*** Information ***

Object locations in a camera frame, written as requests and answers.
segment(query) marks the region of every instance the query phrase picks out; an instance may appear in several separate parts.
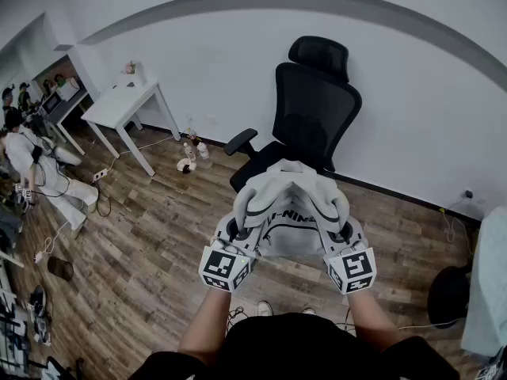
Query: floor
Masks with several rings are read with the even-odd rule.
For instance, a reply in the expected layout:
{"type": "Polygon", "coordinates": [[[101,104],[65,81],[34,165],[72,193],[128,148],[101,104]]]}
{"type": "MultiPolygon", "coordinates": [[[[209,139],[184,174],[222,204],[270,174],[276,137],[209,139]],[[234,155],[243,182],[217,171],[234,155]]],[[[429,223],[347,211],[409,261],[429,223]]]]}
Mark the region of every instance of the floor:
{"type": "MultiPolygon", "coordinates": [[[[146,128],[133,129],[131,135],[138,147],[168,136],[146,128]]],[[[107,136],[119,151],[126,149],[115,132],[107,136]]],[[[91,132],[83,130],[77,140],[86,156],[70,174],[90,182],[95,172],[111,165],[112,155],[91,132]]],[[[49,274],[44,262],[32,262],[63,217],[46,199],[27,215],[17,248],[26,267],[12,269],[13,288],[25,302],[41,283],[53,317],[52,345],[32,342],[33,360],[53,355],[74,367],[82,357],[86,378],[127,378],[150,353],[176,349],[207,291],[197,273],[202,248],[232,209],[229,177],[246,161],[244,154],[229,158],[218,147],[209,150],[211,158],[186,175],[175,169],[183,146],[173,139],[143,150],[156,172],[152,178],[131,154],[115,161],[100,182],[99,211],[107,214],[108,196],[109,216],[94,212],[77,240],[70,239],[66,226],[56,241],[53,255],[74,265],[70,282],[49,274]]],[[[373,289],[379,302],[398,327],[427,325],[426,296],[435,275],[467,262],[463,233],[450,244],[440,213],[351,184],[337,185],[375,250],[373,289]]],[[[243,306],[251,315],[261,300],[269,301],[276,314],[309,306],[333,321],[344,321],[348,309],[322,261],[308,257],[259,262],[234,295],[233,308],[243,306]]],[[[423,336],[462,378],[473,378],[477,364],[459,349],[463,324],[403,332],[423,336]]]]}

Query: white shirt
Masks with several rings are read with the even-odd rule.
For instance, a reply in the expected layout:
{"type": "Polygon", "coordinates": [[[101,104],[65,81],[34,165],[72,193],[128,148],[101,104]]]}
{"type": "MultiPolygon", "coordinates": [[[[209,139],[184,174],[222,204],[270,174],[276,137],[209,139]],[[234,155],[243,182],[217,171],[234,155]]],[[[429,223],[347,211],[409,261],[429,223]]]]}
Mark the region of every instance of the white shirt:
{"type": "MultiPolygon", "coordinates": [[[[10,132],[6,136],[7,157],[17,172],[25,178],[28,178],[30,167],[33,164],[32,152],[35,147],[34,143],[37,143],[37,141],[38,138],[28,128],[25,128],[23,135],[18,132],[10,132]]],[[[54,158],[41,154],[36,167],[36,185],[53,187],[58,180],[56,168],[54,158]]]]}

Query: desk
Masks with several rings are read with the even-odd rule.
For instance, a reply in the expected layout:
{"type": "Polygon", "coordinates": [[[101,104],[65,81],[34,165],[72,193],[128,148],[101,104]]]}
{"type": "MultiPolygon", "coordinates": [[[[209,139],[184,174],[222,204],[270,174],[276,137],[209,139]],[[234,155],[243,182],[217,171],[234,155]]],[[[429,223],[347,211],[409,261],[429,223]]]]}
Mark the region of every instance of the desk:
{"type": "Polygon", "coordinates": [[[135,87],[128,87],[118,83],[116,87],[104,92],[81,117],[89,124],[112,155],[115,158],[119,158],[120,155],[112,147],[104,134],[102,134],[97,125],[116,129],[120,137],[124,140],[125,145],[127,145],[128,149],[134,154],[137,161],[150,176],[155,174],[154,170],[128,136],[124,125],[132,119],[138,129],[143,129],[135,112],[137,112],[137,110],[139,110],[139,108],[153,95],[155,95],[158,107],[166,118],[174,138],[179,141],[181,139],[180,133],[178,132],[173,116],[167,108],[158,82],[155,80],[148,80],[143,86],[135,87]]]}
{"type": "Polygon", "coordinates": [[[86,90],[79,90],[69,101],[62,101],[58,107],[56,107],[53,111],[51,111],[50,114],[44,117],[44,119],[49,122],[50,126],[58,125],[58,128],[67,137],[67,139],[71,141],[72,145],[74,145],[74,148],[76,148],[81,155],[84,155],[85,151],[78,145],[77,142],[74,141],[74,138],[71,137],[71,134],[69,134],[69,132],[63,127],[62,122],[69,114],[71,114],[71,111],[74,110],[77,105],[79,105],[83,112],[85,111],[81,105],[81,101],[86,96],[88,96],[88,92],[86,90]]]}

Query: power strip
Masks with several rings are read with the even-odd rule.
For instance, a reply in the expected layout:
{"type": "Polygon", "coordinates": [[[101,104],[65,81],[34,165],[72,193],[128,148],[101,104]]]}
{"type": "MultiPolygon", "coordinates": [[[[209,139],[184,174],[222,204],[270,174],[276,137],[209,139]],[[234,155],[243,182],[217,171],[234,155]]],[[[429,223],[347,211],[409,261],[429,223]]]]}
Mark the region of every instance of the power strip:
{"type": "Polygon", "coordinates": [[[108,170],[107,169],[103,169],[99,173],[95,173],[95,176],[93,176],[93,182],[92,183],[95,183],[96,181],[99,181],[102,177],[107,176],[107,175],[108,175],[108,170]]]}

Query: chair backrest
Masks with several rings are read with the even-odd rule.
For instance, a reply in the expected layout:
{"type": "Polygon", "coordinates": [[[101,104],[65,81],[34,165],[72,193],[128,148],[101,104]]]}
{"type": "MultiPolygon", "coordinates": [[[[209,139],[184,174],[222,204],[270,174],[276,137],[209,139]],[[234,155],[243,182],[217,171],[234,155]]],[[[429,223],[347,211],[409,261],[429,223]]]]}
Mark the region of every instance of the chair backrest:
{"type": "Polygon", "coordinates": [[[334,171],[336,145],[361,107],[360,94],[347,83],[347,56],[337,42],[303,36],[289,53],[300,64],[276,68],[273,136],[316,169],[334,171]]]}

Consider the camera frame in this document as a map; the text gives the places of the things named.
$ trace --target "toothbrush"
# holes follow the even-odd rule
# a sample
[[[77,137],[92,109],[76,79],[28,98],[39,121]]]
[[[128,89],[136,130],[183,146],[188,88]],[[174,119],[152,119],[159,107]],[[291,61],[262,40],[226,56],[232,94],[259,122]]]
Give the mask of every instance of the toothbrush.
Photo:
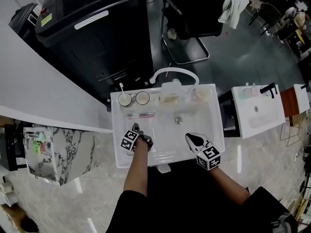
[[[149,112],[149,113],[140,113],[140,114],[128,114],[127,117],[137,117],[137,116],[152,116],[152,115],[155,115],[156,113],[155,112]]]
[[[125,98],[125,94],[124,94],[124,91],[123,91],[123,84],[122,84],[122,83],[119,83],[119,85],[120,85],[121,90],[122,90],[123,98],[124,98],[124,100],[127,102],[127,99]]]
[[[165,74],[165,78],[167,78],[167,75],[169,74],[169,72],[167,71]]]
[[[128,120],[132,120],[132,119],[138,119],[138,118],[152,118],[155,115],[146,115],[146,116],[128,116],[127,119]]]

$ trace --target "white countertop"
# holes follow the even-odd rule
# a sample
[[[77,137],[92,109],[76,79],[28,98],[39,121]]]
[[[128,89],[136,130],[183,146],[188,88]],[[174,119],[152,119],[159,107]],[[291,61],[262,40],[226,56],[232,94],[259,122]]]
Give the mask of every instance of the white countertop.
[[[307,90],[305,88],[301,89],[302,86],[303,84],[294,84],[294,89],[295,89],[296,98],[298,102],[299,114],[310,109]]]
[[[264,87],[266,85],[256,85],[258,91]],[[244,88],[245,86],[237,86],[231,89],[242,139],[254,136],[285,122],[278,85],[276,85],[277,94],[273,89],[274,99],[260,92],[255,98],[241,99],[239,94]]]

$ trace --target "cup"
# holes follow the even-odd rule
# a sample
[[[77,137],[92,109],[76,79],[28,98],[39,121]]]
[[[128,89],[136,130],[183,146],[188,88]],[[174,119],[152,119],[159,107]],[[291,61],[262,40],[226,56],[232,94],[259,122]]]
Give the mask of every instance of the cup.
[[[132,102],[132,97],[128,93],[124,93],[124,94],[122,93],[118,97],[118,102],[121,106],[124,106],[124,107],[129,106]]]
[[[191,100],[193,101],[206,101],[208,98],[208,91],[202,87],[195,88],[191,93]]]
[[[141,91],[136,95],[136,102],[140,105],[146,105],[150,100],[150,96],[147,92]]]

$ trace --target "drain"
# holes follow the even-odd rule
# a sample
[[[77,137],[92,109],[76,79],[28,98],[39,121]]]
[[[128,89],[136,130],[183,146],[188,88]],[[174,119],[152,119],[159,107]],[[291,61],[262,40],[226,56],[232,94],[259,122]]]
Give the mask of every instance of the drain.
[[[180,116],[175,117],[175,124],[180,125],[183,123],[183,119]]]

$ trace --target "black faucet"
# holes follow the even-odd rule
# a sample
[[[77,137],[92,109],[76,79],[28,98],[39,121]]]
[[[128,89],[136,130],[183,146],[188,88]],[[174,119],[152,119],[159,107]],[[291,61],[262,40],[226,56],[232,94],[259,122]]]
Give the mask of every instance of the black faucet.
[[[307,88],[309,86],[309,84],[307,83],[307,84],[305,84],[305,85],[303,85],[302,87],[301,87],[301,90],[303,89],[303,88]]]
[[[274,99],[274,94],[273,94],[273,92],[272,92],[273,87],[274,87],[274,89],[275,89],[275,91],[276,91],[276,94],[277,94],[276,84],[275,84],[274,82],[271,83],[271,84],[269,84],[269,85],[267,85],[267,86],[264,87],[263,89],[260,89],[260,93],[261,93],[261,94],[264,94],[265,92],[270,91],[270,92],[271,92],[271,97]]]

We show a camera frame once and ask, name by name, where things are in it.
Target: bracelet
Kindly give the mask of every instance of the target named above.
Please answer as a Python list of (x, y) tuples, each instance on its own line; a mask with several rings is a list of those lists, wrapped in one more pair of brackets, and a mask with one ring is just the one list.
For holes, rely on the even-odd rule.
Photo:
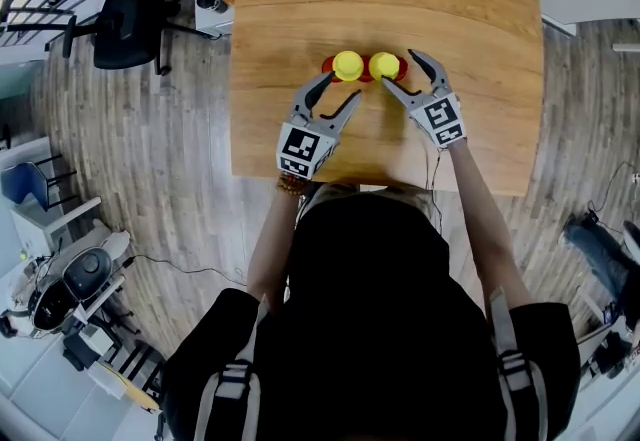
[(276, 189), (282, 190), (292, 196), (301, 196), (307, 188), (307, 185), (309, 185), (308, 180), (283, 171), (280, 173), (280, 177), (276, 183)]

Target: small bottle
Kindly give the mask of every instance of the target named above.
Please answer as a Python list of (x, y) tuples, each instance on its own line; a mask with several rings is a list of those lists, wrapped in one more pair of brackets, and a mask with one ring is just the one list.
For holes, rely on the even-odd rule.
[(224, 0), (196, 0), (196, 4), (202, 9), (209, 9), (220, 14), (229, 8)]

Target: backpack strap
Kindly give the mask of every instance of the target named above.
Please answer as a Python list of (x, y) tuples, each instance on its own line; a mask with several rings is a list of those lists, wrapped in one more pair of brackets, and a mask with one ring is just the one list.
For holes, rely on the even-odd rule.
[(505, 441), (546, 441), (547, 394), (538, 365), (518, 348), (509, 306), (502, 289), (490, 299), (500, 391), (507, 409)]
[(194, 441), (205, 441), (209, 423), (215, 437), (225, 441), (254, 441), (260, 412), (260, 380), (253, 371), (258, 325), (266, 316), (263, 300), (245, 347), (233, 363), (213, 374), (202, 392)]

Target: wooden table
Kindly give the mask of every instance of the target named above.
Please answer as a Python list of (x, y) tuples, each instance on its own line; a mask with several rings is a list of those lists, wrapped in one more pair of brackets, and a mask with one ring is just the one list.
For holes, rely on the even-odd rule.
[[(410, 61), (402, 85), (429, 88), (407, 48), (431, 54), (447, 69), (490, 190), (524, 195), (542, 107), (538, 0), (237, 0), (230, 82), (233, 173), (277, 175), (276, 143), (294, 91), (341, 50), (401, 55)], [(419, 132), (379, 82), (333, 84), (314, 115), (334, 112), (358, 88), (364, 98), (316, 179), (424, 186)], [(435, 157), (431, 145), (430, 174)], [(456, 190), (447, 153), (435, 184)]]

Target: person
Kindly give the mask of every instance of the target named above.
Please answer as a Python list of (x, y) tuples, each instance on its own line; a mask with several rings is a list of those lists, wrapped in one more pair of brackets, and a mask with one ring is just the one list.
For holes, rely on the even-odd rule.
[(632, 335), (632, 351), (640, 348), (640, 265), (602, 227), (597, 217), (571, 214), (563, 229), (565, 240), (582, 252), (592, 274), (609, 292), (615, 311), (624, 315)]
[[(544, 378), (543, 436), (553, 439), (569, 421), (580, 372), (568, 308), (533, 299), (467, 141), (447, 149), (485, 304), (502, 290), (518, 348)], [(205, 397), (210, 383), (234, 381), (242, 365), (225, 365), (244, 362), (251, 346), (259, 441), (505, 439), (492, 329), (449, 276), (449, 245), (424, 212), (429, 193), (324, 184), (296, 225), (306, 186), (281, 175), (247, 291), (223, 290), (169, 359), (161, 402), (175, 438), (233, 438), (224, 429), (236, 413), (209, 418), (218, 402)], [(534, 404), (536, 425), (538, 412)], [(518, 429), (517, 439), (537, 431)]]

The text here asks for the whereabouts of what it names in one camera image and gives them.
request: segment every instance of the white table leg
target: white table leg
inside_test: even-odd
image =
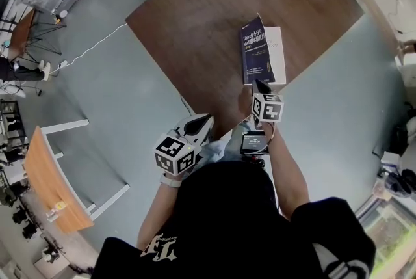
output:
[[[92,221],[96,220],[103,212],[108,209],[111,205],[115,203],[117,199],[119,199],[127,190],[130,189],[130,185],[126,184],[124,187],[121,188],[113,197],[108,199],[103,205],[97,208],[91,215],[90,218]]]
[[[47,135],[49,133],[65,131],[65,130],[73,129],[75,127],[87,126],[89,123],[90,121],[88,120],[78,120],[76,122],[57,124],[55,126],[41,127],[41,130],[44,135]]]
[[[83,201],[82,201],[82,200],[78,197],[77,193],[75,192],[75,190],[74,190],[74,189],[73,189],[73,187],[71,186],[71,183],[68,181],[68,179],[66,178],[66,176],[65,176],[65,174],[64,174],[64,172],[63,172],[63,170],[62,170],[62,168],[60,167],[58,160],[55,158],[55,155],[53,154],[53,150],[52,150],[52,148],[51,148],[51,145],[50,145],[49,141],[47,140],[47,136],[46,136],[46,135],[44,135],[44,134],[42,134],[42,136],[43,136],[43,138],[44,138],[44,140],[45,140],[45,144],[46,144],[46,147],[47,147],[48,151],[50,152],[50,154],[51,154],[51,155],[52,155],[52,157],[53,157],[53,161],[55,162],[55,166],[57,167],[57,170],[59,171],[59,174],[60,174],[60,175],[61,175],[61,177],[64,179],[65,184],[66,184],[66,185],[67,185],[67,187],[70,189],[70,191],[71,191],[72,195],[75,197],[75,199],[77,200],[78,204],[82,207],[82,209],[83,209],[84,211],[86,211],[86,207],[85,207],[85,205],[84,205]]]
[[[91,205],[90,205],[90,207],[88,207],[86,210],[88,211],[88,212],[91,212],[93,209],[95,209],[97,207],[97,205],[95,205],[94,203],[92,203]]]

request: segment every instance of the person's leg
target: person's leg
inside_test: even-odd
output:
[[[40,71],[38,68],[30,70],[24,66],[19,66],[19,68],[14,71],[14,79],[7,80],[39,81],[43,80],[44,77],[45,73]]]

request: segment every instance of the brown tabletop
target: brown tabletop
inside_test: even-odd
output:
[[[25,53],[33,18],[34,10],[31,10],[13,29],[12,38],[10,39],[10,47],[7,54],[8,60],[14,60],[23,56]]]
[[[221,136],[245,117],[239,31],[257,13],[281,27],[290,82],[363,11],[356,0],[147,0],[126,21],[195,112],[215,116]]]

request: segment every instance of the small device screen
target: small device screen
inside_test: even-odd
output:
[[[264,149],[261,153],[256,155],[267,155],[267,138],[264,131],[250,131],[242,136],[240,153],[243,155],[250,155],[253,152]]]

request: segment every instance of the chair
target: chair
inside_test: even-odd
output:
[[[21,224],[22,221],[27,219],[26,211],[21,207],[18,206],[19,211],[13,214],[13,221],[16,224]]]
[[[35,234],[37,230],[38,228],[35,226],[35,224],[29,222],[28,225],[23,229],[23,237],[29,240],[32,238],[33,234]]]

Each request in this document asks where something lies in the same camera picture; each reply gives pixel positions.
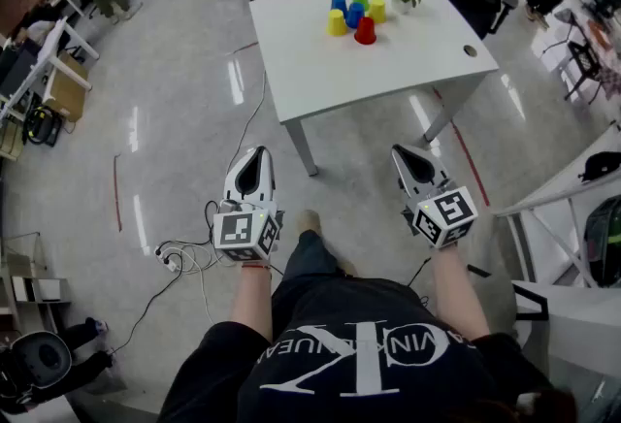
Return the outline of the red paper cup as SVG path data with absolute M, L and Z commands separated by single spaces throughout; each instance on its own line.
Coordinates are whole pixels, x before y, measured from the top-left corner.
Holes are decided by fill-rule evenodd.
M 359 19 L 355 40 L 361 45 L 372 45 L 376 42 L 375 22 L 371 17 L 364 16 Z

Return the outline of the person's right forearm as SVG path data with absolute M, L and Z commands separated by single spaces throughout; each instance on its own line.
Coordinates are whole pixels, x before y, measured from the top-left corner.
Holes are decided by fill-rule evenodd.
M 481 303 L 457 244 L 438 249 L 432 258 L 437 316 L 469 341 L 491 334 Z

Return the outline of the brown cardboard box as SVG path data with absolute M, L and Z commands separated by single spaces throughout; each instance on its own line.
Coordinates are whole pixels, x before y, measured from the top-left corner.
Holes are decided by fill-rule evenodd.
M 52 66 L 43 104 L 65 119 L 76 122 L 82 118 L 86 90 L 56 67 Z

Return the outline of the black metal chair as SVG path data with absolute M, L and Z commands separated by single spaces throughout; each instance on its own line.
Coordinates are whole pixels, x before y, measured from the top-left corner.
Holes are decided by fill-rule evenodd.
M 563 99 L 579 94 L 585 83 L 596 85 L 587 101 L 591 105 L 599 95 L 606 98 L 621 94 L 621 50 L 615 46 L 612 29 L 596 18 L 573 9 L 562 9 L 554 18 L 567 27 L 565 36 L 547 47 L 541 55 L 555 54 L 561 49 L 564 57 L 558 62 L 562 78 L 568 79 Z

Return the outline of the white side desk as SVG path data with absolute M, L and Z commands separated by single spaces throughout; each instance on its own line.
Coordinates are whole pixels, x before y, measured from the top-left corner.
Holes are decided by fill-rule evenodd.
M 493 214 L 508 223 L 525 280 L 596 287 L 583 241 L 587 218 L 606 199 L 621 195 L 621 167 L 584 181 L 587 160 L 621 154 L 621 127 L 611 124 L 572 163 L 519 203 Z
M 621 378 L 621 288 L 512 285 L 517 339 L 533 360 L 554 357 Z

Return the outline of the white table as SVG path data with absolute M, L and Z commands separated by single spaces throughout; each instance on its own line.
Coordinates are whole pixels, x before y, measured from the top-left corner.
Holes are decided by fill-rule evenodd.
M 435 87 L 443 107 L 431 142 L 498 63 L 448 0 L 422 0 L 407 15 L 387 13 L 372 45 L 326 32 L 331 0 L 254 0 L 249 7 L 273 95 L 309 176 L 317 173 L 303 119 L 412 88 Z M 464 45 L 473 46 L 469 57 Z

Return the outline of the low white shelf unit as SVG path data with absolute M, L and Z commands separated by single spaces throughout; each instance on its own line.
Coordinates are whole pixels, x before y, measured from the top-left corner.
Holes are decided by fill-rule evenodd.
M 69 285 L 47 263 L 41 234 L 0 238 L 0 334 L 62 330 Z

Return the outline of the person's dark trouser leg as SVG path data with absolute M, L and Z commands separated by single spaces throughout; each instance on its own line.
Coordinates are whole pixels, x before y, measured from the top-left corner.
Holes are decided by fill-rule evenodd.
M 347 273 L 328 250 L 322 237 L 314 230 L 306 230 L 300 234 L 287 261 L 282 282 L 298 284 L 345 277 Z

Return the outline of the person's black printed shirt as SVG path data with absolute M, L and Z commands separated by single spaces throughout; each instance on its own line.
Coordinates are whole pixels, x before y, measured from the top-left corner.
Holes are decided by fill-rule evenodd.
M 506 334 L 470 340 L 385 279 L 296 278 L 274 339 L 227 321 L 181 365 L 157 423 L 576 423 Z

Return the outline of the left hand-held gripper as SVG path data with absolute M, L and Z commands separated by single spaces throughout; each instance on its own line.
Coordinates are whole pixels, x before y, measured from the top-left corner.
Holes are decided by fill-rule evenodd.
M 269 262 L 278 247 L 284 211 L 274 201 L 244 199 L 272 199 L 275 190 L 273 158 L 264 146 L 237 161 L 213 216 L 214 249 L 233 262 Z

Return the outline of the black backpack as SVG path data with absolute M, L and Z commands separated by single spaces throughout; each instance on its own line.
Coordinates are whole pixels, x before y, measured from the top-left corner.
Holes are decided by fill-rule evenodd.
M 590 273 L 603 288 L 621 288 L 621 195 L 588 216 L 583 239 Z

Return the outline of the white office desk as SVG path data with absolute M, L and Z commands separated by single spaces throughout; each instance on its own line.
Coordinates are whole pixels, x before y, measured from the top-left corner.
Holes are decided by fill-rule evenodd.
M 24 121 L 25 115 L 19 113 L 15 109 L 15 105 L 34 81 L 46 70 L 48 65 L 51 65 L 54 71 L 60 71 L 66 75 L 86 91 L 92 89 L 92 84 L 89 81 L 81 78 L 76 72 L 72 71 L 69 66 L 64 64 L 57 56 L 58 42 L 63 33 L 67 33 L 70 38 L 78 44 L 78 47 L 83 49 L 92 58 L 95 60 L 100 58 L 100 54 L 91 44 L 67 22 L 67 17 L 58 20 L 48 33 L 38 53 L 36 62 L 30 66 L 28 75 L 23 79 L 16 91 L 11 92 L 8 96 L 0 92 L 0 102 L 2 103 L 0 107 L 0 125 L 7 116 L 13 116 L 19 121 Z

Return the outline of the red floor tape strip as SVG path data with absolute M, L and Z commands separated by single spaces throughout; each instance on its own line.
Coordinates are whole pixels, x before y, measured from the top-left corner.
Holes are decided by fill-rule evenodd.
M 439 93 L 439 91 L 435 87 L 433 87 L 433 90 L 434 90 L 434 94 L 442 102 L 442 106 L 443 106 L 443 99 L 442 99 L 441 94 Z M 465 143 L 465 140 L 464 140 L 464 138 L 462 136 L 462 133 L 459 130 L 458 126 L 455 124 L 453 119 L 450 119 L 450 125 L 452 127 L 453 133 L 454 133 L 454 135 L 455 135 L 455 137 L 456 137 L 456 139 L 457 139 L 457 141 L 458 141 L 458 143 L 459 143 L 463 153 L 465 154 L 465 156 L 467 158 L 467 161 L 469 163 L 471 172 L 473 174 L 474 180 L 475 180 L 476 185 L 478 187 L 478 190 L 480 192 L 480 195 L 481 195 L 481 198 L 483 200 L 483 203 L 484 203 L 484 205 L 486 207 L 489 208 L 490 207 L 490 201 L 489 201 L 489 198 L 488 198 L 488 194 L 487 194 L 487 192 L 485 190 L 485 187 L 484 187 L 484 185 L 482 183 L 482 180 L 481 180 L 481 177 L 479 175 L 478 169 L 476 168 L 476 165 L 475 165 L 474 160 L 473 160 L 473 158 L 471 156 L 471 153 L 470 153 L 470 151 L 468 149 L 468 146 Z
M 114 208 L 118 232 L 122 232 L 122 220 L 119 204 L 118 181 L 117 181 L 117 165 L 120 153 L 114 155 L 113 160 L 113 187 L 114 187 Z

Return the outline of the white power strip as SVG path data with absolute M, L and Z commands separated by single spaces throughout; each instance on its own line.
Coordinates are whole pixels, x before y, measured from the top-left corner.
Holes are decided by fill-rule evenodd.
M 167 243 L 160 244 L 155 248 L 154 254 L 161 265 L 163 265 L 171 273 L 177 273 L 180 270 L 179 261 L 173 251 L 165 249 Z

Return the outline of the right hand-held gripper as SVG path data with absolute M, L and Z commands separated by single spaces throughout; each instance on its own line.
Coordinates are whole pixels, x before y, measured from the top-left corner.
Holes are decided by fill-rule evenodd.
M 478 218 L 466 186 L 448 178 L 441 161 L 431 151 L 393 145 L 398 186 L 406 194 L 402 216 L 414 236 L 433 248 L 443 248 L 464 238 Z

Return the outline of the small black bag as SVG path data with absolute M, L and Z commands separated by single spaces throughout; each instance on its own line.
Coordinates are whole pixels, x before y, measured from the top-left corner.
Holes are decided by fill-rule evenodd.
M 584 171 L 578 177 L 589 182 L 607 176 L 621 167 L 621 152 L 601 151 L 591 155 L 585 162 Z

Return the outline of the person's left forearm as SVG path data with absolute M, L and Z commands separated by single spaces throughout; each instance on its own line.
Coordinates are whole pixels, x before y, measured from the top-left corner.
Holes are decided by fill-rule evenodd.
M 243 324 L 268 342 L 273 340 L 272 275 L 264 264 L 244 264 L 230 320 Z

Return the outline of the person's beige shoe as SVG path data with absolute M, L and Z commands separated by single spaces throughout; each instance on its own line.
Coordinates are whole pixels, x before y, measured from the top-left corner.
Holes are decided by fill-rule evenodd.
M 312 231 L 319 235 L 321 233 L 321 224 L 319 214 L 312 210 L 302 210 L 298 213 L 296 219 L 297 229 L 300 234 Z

*** End of Information ***

■ **Work order**
Lines containing the word "tabletop" are to be located in the entries and copied.

■ **Solved problem**
request: segment every instance of the brown tabletop
target: brown tabletop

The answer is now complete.